ACTIVITY: Search the material below for "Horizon" and copy every line where it occurs.

★ ★ ★

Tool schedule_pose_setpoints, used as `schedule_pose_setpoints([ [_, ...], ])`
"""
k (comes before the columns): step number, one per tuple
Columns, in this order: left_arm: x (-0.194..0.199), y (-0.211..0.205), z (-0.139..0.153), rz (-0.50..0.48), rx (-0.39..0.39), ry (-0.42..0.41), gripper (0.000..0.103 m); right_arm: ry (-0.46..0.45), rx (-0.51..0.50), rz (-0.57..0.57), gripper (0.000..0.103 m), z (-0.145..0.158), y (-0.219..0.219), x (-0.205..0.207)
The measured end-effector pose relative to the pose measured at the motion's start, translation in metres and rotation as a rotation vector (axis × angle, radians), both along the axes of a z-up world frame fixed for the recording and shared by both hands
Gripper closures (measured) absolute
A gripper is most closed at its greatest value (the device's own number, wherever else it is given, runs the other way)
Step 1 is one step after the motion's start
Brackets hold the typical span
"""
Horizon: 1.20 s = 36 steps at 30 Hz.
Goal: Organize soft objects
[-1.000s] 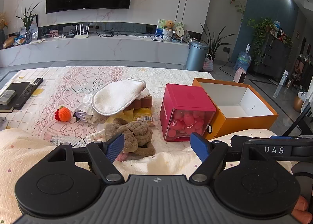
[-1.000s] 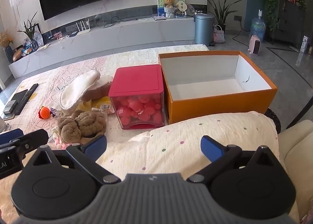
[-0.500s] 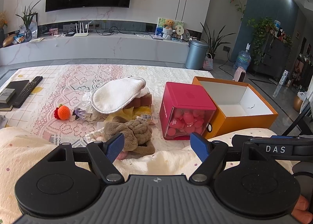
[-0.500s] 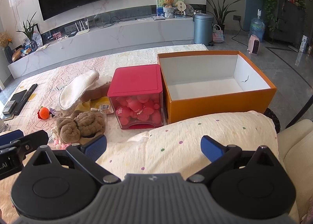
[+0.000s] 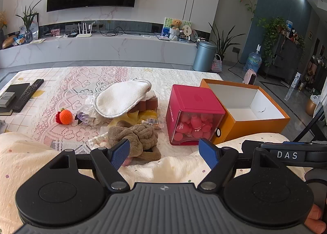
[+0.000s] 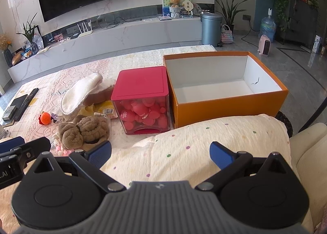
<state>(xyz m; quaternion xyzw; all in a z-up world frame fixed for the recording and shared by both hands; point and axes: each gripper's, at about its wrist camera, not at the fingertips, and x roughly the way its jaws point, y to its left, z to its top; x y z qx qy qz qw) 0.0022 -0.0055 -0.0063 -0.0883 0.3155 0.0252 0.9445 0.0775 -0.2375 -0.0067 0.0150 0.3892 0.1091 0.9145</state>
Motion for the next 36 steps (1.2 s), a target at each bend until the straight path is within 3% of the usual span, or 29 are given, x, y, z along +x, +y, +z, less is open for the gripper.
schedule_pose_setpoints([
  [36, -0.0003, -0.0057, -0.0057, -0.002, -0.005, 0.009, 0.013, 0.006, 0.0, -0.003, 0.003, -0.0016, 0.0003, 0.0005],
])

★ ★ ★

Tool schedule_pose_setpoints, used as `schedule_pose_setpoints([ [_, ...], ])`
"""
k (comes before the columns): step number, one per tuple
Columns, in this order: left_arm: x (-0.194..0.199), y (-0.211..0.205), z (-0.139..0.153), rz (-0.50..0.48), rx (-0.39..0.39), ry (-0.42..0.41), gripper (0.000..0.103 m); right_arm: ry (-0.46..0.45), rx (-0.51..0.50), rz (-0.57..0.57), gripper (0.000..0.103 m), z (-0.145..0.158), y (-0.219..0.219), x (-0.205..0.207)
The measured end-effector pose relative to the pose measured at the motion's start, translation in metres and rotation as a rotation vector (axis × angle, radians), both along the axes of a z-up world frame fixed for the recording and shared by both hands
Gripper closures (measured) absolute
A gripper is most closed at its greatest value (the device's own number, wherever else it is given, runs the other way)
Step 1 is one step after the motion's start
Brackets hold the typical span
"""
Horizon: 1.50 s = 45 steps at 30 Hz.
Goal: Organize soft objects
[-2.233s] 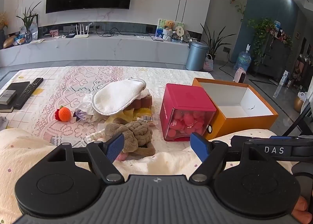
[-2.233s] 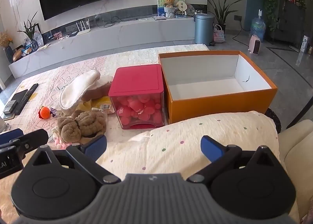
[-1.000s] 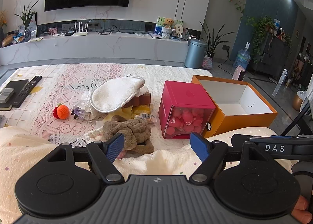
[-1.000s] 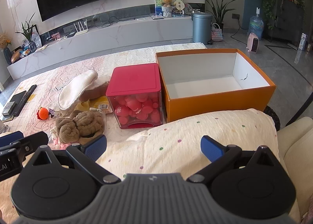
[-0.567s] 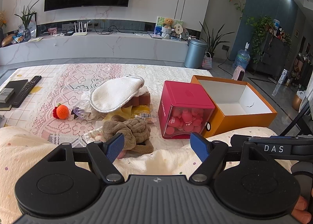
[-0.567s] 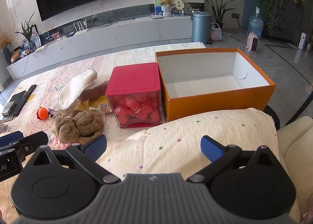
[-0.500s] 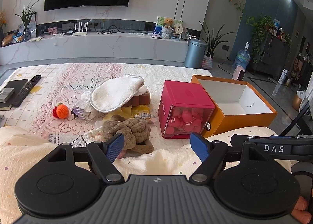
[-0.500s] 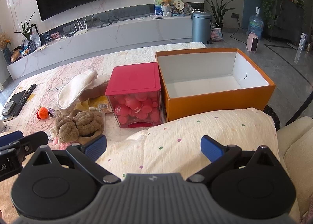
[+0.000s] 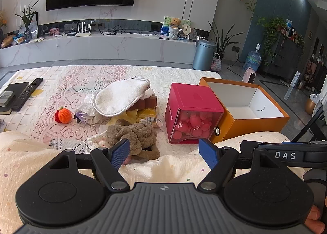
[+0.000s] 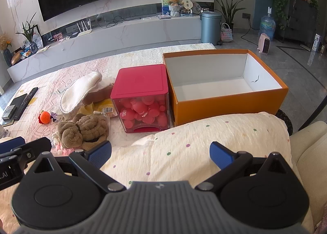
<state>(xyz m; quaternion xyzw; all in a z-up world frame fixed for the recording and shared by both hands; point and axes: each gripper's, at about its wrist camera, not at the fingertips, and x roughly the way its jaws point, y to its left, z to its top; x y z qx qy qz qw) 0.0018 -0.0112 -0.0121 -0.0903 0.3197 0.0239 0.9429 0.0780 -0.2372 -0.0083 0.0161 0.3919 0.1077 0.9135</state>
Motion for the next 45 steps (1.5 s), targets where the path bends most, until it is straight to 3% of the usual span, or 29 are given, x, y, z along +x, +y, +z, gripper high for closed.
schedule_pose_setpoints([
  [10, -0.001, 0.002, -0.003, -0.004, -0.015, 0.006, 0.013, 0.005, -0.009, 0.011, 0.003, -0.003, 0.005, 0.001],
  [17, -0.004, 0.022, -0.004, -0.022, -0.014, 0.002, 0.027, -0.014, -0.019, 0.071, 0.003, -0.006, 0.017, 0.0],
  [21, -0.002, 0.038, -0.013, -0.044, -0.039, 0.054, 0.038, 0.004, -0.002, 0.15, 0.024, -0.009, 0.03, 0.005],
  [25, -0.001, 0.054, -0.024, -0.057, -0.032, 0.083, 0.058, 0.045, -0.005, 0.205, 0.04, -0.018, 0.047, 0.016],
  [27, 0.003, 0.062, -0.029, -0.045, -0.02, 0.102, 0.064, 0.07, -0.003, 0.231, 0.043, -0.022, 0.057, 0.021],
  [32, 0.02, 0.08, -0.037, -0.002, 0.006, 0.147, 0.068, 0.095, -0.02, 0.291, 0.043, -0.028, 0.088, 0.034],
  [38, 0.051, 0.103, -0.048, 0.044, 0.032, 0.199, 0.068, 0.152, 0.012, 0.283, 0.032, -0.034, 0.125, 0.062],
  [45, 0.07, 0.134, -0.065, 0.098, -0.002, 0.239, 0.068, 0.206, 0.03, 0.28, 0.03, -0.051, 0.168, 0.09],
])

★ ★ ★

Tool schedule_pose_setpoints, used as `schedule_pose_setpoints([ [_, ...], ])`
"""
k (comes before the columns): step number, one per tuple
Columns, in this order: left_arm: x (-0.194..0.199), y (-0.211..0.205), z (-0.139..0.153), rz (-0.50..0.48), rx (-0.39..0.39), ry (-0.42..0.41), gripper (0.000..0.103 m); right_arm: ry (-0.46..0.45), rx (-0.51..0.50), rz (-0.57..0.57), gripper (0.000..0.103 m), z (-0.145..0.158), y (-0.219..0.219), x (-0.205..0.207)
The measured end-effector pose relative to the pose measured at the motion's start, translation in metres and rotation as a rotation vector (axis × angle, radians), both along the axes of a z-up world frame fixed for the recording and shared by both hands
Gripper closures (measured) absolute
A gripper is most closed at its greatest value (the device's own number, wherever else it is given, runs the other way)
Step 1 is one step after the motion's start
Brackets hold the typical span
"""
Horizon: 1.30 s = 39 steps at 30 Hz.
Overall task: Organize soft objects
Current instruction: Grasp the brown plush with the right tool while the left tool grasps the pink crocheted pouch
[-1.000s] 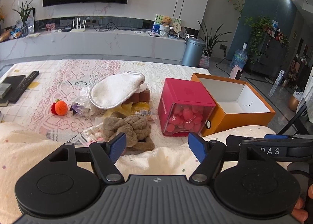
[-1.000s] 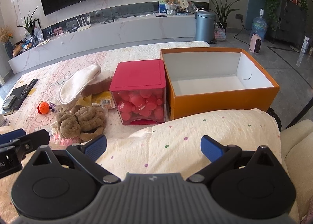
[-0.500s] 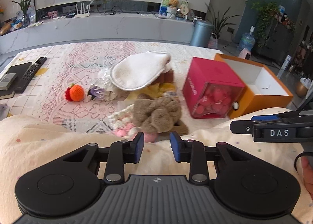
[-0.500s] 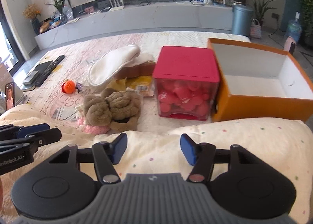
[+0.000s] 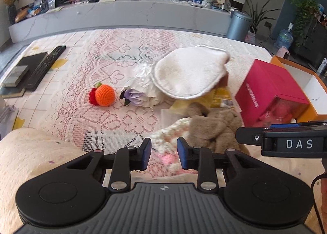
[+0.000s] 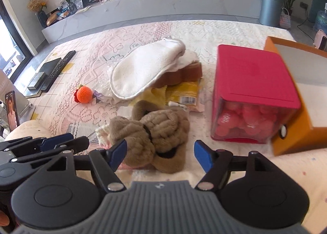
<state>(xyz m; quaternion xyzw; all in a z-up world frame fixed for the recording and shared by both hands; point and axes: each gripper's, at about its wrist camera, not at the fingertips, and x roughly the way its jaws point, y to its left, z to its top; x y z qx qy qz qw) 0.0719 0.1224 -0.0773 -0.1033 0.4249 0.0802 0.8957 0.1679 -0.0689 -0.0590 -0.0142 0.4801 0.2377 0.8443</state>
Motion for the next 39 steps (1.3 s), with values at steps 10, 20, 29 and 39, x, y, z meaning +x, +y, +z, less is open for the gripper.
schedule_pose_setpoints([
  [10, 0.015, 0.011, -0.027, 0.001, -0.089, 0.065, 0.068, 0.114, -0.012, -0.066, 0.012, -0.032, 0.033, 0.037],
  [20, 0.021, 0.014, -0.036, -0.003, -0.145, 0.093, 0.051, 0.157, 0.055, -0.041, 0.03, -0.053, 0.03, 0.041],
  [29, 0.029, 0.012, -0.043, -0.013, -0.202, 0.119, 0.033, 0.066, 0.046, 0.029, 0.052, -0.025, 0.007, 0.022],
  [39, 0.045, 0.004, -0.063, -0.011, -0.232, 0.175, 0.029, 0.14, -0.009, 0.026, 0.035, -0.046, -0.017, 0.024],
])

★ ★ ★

SOLUTION TO THE EXERCISE:
Horizon: 1.20 s = 36 steps at 30 Hz.
Horizon: 1.50 s = 45 steps at 30 Hz.
Horizon: 1.30 s = 39 steps at 30 Hz.

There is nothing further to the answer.